LOGTS Design and Results

The Low Pressure Glaucoma Treatment Study (LOGTS), led by Theodore Krupin, MD, was designed to evaluate brimonidine 0.2% vs. timolol 0.5% in preserving visual function in patients with low-pressure glaucoma. In this prospective trial, more patients were randomized to brimoni-dine (n=99) than to timolol (n=79) due to anticipated dropout from allergies. Visual field progression was measured using three different models: Progressor; the glaucoma change probability maps (GCPM); and 3-omitting method.

The theoretical background for a neu-roprotective benefit of brimonidine is solid. The drug has been shown to penetrate the eye in sufficient concentrations to have an effect on the alpha-2 receptor.1 Alpha-2 receptors do exist in the retina and in the retinal ganglion cell layer.2 And in several experimental models, brimonidine has been shown to promote RGC survival.2-4

The results of LOGTS add weight to the theoretical underpinning. For the first two years of the study there was very little difference in progression. After 24 months, there was much better visual field survival in the brimonidine-treated group than those treated with timolol. And that separation got wider with time throughout the remaining two years of follow-up.5

These results were consistent across all three methods of visual field analysis. There were no IOP-related differences between the groups—no matter how the data were sliced—that would explain the study results.

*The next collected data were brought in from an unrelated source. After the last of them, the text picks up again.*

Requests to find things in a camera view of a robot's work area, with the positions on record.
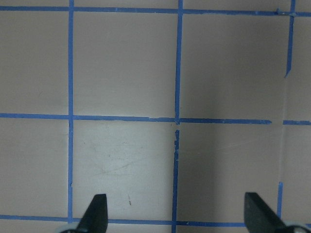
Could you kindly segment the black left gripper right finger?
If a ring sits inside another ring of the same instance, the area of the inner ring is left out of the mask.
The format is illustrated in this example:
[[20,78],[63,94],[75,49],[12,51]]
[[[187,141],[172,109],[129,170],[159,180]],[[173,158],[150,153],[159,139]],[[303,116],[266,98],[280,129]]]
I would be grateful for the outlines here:
[[287,227],[256,192],[244,195],[244,224],[249,233],[278,233]]

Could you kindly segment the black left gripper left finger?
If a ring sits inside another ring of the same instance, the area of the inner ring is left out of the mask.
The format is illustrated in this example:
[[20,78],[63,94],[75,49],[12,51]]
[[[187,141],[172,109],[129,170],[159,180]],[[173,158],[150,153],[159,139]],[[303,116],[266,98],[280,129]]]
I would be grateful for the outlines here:
[[78,233],[105,233],[108,226],[106,194],[97,194],[80,220]]

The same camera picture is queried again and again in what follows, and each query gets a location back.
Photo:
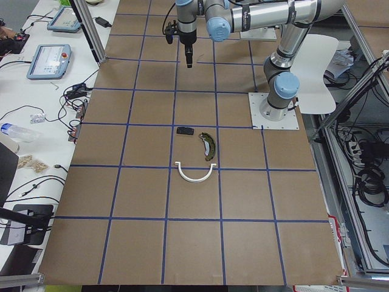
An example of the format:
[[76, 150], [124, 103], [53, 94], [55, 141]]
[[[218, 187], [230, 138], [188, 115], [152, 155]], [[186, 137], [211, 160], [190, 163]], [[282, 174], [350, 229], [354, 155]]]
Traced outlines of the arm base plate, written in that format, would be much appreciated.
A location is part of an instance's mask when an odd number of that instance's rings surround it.
[[255, 130], [299, 130], [292, 102], [285, 109], [275, 109], [267, 102], [268, 93], [250, 92], [252, 128]]

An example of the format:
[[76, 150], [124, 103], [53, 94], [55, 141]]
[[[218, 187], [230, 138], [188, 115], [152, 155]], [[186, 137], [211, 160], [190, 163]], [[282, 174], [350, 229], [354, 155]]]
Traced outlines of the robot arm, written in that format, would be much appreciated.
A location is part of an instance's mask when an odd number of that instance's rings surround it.
[[344, 1], [175, 1], [177, 18], [165, 21], [162, 27], [167, 43], [177, 36], [184, 45], [186, 64], [193, 65], [193, 45], [197, 40], [197, 18], [204, 16], [209, 37], [214, 42], [226, 40], [238, 33], [244, 40], [273, 41], [267, 30], [281, 31], [276, 51], [264, 62], [264, 74], [270, 87], [261, 102], [261, 115], [271, 121], [281, 121], [289, 104], [298, 93], [299, 80], [290, 72], [312, 25], [338, 12]]

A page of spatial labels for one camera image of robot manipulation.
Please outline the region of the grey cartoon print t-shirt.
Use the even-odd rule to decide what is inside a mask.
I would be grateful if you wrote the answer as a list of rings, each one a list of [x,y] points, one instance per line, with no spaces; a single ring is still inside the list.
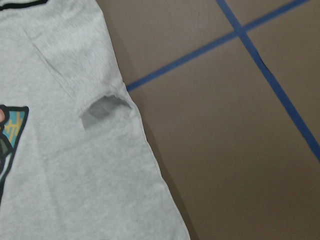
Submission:
[[[0,237],[190,238],[95,0],[0,3]]]

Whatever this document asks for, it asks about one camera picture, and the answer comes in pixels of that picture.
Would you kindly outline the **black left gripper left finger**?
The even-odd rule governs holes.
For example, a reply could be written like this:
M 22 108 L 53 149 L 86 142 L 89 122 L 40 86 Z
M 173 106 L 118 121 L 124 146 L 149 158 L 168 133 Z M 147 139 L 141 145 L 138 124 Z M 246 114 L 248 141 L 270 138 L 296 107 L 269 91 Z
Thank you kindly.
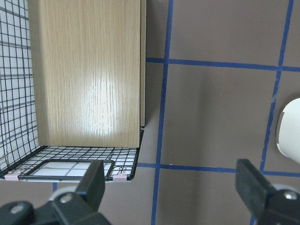
M 65 191 L 39 208 L 30 202 L 9 202 L 0 208 L 2 225 L 109 225 L 98 212 L 105 192 L 104 163 L 92 161 L 74 191 Z

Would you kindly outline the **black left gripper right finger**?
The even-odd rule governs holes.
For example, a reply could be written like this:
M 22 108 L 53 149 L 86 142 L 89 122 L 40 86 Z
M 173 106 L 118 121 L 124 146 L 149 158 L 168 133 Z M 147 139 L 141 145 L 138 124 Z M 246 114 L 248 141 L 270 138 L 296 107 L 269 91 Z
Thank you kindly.
M 271 184 L 248 159 L 237 160 L 235 188 L 256 225 L 300 223 L 300 192 Z

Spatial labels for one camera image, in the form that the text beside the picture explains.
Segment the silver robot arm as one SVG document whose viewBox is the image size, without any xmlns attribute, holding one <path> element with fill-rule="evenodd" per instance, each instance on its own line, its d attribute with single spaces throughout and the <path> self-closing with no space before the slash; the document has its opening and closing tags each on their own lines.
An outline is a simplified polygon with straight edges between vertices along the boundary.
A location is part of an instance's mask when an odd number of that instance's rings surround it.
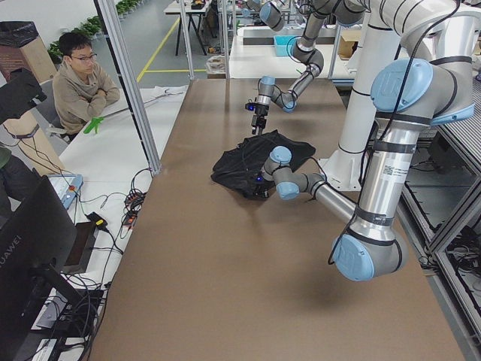
<svg viewBox="0 0 481 361">
<path fill-rule="evenodd" d="M 298 12 L 307 18 L 307 24 L 302 36 L 290 43 L 288 54 L 306 68 L 286 92 L 275 85 L 272 76 L 264 76 L 259 80 L 256 100 L 246 104 L 246 109 L 253 112 L 251 126 L 254 135 L 262 134 L 271 103 L 287 113 L 292 112 L 300 94 L 320 75 L 324 57 L 316 49 L 316 39 L 325 18 L 333 14 L 340 24 L 352 26 L 365 12 L 365 7 L 356 1 L 297 1 L 296 6 Z"/>
<path fill-rule="evenodd" d="M 324 20 L 362 25 L 353 93 L 336 151 L 318 174 L 297 174 L 292 154 L 275 147 L 262 166 L 281 199 L 309 193 L 346 220 L 328 261 L 352 281 L 402 268 L 407 245 L 392 224 L 420 132 L 474 112 L 471 56 L 480 9 L 461 1 L 299 1 L 306 26 L 292 48 L 304 72 L 287 91 L 259 81 L 249 104 L 261 134 L 270 105 L 293 111 L 321 72 L 316 39 Z"/>
</svg>

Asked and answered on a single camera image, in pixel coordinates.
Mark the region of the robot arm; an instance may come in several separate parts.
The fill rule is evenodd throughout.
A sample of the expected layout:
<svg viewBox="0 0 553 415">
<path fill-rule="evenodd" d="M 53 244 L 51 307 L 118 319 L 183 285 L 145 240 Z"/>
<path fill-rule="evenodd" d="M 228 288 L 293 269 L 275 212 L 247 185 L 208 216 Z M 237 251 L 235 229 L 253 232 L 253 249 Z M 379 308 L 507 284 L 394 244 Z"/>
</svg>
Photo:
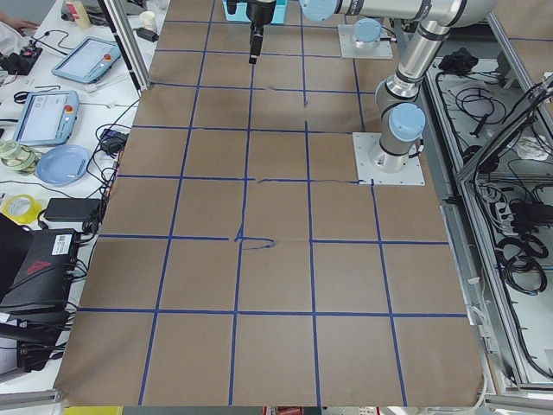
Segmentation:
<svg viewBox="0 0 553 415">
<path fill-rule="evenodd" d="M 302 13 L 313 22 L 334 14 L 366 15 L 417 22 L 416 33 L 398 63 L 394 74 L 376 90 L 382 118 L 382 133 L 369 152 L 376 169 L 395 174 L 401 171 L 414 142 L 423 133 L 426 118 L 414 104 L 419 86 L 442 43 L 452 28 L 466 27 L 485 18 L 495 1 L 301 1 Z"/>
<path fill-rule="evenodd" d="M 357 48 L 376 47 L 381 40 L 382 22 L 364 17 L 353 25 L 353 41 Z"/>
</svg>

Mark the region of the person hand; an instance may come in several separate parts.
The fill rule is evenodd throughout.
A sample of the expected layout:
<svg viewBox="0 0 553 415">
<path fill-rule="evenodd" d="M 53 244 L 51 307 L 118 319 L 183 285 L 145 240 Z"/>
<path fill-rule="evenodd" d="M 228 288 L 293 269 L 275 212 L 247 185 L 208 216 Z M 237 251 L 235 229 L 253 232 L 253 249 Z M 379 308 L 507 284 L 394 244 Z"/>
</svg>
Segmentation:
<svg viewBox="0 0 553 415">
<path fill-rule="evenodd" d="M 38 29 L 40 26 L 39 23 L 10 17 L 3 12 L 0 12 L 0 20 L 18 32 L 24 29 Z"/>
</svg>

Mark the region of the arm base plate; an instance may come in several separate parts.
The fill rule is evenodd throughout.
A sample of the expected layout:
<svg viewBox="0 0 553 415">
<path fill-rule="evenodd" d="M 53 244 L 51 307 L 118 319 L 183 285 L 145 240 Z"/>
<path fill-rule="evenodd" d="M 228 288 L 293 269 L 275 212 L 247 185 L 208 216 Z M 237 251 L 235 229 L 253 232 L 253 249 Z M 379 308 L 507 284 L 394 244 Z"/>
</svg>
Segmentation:
<svg viewBox="0 0 553 415">
<path fill-rule="evenodd" d="M 391 41 L 385 38 L 385 30 L 381 36 L 373 42 L 358 41 L 354 36 L 354 26 L 340 24 L 338 26 L 338 38 L 340 41 L 340 54 L 343 58 L 392 60 L 393 52 Z"/>
<path fill-rule="evenodd" d="M 403 156 L 392 156 L 380 146 L 380 133 L 354 132 L 353 149 L 357 180 L 365 185 L 424 186 L 416 146 Z"/>
</svg>

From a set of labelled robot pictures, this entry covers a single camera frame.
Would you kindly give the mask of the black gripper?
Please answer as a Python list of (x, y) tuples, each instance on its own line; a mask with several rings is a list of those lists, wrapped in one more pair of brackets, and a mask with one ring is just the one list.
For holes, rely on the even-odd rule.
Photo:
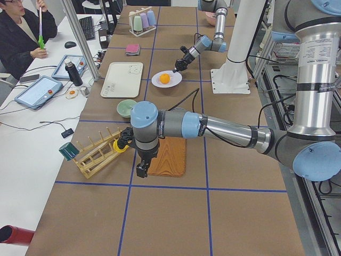
[(138, 155), (141, 162), (136, 166), (136, 175), (138, 177), (147, 177), (150, 161), (157, 157), (159, 151), (159, 139), (155, 138), (151, 141), (140, 141), (135, 139)]
[(175, 66), (173, 72), (180, 72), (184, 70), (184, 67), (187, 67), (192, 61), (194, 57), (189, 51), (184, 51), (184, 56), (182, 59), (177, 59), (175, 62)]

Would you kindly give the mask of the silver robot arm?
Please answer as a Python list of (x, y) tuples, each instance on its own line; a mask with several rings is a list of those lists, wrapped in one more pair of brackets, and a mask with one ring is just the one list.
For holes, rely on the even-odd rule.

In managing our patients with glaucoma, it is important to consider the effects of treatment regimens not just on IOP but on the outcome of the disease process itself. Treatment with brimonidine in this study enhanced visual field survival better than treatment with timolol in a low-tension glaucoma population, but we do not yet know the mechanism by which this occurred. The similar IOP lowering in the two groups suggests a non-IOP related mechanism. Together with the pre-clinical data, a neuroprotective mechanism seems likely. However, the findings could be related to differences in the mechanism of action of the two drugs or to factors not assessed in the study. Validation of this possible neuroprotective mechanism requires additional research.

References

  1. Acheampong AA, Shackleton M, Tang-Liu DD. Comparative ocular pharmacokinetics of brimoni-dine after a single dose application to the eyes of albino and pigmented rabbits. Drug Metab Dispos. 1995;23(7):708-12.
  2. Wheeler LA, Gil DW, WoldeMussie E. Role of alpha-2 adrenergic receptors in neuroprotection and glaucoma. Surv Ophthalmol. 2001;45 Suppl 3:S290-6.
  3. Wheeler LA, Lai R, Woldemussie E. Brimonidine protects retinal ganglion cells from the effects of optic nerve crush. Euro J Ophthalmol. 1999;9(suppl 1):S17-S21.
  4. Burke J, Chun T, Lee S, et al. Effect of topical brimonidine formulations or systemic administration on retinal ganglion cell survival vs. ERG preservation in a rat retinal ischemia/reperfusion model. Invest Ophthalmol Vis Sci. 2001;42(4):S23.
  5. Krupin T, Liebmann JM, Greenfield DS, et al, on behalf of the Low-Pressure Glaucoma Study Group. A randomized trial of brimonidine versus timolol in preserving visual function: Results from the Low-pressure Glaucoma Treatment Study. Am J Ophthalmol. 2011;151:671-81.